[EXERCISE REQUIREMENTS]: Beginning at the line that includes "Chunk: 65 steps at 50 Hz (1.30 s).", print each remaining line of the data word for word. Output nothing else.

[PROVIDED MATERIAL]:
[Start of section]

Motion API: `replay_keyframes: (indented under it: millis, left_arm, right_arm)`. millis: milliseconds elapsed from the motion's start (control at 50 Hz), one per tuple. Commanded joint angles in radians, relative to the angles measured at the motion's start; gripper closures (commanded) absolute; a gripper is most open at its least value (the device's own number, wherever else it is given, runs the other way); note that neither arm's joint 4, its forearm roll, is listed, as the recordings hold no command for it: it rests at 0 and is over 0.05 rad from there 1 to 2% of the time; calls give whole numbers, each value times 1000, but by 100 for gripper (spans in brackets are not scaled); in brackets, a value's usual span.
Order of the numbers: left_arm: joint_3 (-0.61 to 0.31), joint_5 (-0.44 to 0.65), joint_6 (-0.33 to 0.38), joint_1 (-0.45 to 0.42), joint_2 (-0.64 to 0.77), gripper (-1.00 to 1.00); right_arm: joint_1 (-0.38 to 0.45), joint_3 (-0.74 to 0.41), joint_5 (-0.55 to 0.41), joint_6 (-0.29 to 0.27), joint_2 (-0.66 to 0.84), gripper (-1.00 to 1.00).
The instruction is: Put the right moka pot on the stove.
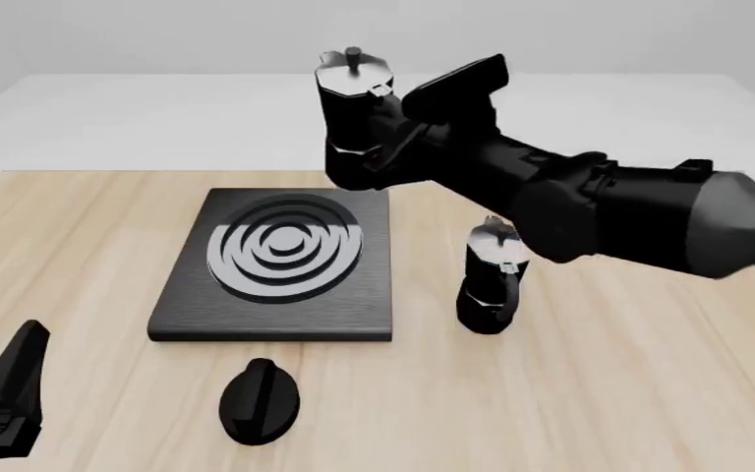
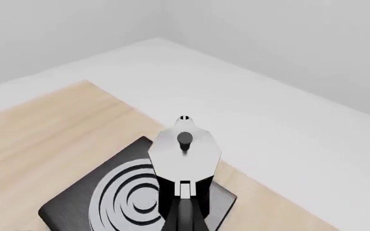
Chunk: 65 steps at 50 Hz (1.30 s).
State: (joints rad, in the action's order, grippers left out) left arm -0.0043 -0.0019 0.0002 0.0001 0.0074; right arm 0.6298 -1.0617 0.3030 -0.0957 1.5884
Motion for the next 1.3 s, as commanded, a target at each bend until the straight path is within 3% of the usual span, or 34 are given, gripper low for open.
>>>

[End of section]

[ANSWER SECTION]:
Chunk: 65 steps at 50 Hz (1.30 s).
State: (joints rad, in the action's order, grippers left out) left arm -0.0043 -0.0019 0.0002 0.0001 0.0074; right arm 0.6298 -1.0617 0.3030 -0.0957 1.5884
Motion for the next 1.3 s, as commanded, a target at each bend until the straight path is within 3% of the usual span, or 34 are given, gripper low for open.
>>>

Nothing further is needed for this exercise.